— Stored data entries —
=== Begin Enclosure ===

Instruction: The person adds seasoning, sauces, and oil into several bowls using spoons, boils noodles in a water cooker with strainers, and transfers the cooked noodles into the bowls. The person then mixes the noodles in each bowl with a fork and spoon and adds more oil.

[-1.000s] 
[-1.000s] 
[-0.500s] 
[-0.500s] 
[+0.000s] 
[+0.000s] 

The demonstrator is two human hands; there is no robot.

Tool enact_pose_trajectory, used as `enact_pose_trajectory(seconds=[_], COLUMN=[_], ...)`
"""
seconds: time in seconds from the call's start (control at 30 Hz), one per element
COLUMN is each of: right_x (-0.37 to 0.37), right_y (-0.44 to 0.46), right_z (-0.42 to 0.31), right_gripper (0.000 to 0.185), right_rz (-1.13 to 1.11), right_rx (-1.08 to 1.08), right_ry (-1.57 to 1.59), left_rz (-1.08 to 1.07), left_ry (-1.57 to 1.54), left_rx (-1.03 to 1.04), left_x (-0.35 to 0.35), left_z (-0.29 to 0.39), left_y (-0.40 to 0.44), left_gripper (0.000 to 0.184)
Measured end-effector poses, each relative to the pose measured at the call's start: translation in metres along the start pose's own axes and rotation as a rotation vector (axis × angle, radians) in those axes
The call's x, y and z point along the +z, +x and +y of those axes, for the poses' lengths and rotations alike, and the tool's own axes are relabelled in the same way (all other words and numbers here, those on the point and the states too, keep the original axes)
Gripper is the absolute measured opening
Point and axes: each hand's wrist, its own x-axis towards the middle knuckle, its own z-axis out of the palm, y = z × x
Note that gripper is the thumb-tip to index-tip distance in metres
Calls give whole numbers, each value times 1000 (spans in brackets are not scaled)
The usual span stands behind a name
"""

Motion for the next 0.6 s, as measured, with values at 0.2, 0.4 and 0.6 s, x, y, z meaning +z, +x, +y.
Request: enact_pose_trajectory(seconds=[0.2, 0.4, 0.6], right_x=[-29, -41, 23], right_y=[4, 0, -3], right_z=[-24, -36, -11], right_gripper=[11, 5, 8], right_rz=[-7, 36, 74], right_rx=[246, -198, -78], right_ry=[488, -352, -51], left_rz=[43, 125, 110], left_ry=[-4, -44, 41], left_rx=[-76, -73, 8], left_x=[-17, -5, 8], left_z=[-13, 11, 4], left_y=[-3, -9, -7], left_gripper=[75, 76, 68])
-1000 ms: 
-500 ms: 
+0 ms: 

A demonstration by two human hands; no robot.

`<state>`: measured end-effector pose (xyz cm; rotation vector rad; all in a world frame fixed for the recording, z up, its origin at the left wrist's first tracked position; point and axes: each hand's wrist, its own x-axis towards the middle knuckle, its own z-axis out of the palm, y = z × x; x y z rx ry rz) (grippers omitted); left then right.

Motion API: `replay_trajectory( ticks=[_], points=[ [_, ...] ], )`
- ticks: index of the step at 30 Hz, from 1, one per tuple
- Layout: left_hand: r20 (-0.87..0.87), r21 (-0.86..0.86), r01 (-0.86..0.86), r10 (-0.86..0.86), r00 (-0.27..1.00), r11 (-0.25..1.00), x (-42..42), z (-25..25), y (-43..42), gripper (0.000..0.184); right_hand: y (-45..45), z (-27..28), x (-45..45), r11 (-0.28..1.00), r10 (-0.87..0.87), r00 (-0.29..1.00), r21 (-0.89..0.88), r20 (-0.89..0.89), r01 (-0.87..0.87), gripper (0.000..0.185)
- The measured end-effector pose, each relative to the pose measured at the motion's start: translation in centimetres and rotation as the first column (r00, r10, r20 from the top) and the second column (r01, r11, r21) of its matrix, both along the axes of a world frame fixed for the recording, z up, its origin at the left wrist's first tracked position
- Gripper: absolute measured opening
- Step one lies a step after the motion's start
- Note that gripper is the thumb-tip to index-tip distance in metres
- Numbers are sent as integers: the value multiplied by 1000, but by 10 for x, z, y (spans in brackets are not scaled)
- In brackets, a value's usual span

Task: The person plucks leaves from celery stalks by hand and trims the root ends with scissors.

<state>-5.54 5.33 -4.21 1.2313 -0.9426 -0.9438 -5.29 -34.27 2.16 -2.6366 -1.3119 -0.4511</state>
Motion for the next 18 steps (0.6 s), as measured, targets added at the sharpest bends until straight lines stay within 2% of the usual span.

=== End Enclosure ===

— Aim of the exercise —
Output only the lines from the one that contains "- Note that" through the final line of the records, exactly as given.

— Completed exercise —
- Note that gripper is the thumb-tip to index-tip distance in metres
- Numbers are sent as integers: the value multiplied by 1000, but by 10 for x, z, y (spans in brackets are not scaled)
- In brackets, a value's usual span

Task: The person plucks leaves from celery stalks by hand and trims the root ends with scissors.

<state>-5.54 5.33 -4.21 1.2313 -0.9426 -0.9438 -5.29 -34.27 2.16 -2.6366 -1.3119 -0.4511</state>
Motion for the next 18 steps (0.6 s), as measured, targets added at the sharpest bends until straight lines stay within 2% of the usual span.

This answer is complete as written.